Caroline Ellison, one of Sam Bankman-Fried’s top deputies and also his ex-girlfriend, testified Wednesday that she felt relieved when his crypto empire began to collapse because it meant she could stop lying.
She mentioned the CoinDesk scoop that led to the company’s demise, explaining that the crypto news site’s scoop was based on a balance sheet Alameda sent to lenders to mislead them into believing the trading firm was on a more solid financial footing than it actually was – although the numbers were bad enough to cause the company’s collapse.
Ellison reported that Bankman-Fried instructed her to use FTX customer funds to repay Alameda’s lenders despite the risk involved.
She revealed an unrelated incident of bribery with Chinese officials in order to retrieve secured funds, demonstrating the confidence Bankman-Fried had in her.
Caroline Ellison wailed on the witness stand near the conclusion of her second day of testimony against her ex-boss and ex-boyfriend, the deposed cryptocurrency tycoon Sam Bankman-Fried.

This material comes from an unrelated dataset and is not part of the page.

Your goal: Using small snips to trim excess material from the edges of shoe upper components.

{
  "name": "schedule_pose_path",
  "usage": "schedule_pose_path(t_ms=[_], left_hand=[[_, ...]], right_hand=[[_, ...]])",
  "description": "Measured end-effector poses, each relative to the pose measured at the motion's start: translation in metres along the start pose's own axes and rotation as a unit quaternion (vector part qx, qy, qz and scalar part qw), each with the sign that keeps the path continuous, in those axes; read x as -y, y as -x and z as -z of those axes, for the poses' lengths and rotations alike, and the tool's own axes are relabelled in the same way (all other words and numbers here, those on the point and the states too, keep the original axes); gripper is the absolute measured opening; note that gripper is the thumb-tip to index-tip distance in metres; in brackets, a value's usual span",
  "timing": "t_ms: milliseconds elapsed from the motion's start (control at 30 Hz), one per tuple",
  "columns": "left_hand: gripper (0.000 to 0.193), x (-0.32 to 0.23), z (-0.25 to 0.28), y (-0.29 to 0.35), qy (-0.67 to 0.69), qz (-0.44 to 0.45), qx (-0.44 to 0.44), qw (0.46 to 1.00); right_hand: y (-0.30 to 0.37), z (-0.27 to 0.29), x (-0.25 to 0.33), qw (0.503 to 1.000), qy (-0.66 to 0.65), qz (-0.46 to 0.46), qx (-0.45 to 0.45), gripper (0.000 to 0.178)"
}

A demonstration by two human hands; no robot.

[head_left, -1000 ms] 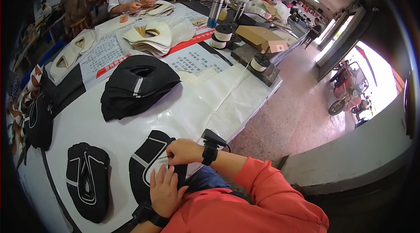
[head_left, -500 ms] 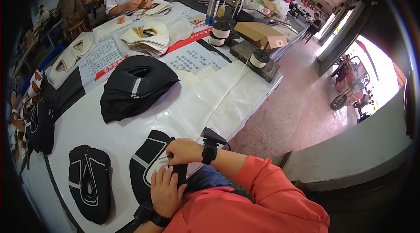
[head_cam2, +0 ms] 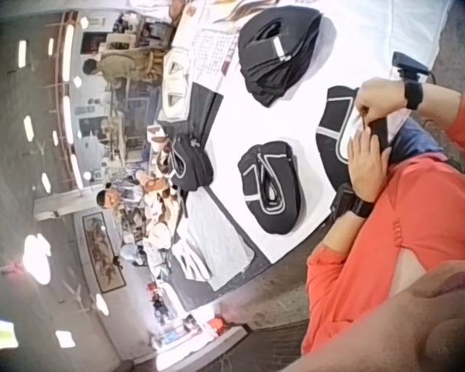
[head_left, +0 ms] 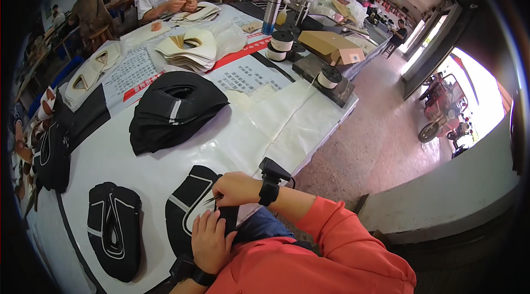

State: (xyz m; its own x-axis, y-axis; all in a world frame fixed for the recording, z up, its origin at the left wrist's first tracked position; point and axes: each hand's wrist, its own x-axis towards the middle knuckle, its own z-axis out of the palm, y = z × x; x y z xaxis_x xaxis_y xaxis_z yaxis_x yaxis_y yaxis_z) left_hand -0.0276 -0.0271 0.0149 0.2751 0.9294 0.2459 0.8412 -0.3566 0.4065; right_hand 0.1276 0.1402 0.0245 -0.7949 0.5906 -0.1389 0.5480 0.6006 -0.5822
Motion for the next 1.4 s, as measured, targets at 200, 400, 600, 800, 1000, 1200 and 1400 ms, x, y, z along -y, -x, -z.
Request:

The diminutive and soft-spoken former CEO of Alameda Research described the collapse of her hedge fund and its sister company, the FTX exchange, in November of last year, as well as the “relief” she felt when the public learned of their deception.
“I felt a sense of relief that I no longer needed to lie,” Ellison testified.
Her voice trembled and broke as she recalled a text message exchange with Bankman-Fried during the “worst week of her life.”
Ellison said as she reached for a tissue, “I felt indescribably bad about all the… people who lost their jobs… and the people who trusted us that we had betrayed.”
As she wept, the defendant Bankman-Fried did not glance up from his court-issued laptop and continued to type.
Ellison, the former Wall Street trader and key witness in the government’s criminal fraud case against Bankman-Fried, testified for a second day.
This is the smoking revolver
During her testimony, Ellison discussed the document that caused Bankman-Fried’s companies to collapse: the balance sheet CoinDesk’s Ian Allison reported on exclusively on Nov. 2, 2022.